Vemos también en los dos ciegos otra ilustración del poder de Mesías. Hay ceguedad gubernamental sobre la nación ahora mismo, según Romanos 11. Ha acontecido a Israel endurecimiento (o “ceguedad” traducción Darby) en parte, hasta que haya entrado la plenitud de los gentiles; y luego todo Israel será salvo, como está escrito… Romanos 11:25-26. Igualmente, como la mujer con el flujo de sangre, su vista será restaurada por la fe en Jesús, la fe que él es el Mesías de verdad. Habían clamado a Jesús, Hijo de David y Jesús dice Conforme a vuestra fe os sea hecho.

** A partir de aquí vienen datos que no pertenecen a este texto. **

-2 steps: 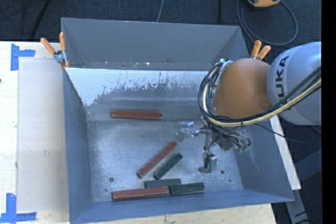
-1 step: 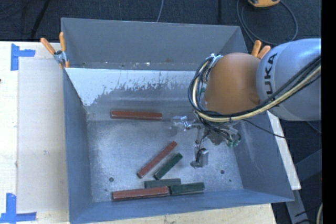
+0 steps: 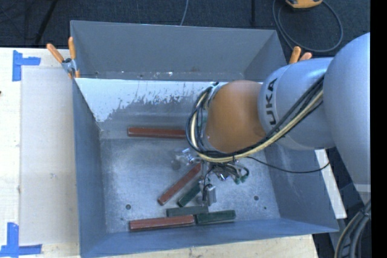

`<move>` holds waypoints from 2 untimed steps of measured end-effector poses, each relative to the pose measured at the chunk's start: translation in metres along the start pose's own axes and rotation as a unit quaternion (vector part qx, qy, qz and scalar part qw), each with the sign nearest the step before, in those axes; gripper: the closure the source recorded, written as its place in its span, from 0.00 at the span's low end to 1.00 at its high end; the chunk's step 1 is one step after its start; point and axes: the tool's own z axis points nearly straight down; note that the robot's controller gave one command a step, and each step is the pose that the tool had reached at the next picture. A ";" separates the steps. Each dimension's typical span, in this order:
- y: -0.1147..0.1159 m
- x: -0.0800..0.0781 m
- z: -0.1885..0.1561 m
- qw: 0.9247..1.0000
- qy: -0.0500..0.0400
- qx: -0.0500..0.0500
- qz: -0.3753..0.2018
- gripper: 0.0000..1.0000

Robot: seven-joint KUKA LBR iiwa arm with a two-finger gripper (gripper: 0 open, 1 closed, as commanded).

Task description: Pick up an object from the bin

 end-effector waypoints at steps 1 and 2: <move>0.026 -0.015 0.002 0.987 0.000 0.000 -0.162 1.00; 0.026 -0.015 0.002 0.987 0.000 0.000 -0.162 1.00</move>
Offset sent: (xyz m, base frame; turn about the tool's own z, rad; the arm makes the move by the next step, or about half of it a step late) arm 0.0000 0.0000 0.0000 0.0000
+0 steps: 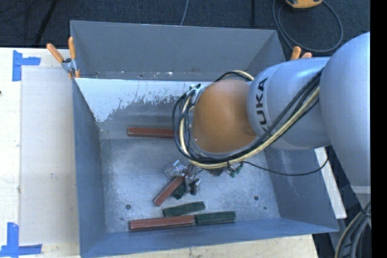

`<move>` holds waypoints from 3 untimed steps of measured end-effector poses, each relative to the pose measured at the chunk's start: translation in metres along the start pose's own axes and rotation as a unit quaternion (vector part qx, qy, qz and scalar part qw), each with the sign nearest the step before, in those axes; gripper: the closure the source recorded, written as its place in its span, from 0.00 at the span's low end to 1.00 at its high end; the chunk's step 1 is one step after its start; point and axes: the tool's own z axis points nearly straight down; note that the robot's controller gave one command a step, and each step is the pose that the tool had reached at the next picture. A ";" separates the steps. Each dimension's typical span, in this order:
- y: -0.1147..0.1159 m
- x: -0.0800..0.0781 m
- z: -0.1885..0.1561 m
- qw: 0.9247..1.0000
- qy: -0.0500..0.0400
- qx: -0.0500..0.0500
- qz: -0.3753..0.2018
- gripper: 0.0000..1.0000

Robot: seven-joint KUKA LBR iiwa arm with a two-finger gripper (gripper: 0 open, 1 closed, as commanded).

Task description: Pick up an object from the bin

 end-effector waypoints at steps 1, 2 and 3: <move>0.001 0.001 -0.004 1.000 0.003 -0.002 0.000 1.00; 0.002 0.002 -0.025 1.000 0.004 -0.003 0.001 1.00; 0.001 0.000 -0.042 1.000 0.000 0.000 0.001 1.00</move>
Offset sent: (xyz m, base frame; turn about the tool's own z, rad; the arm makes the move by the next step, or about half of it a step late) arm 0.0001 0.0000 0.0562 0.0000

Y los ojos de ellos fueron abiertos.

El capítulo termina con el mudo endemoniado curado, tal que se decía Nunca se ha visto cosa semejante en Israel. Y cierto era, pues el poder de Jesús Mesías en prototipo milenario se muestra; Recorría Jesús todas las ciudades y aldeas, enseñando en las sinagogas de ellos, y predicando el evangelio del reino. Vemos eso en la profecía de Isaías y Miqueas; Vendrán muchas naciones, y dirán: Venid, y subamos al monte de Jehová, y a la casa del Dios de Jacob; y nos enseñará en sus caminos, y andaremos por sus veredas; porque de Sion saldrá la ley, y de Jerusalén la palabra de Jehová. Miqueas 4:2, Isaías 2:3 También sanando toda enfermedad y toda dolencia en el pueblo… Salmo 103:1-3 Bendice, alma mía, a Jehová … El que sana todas tus dolencias.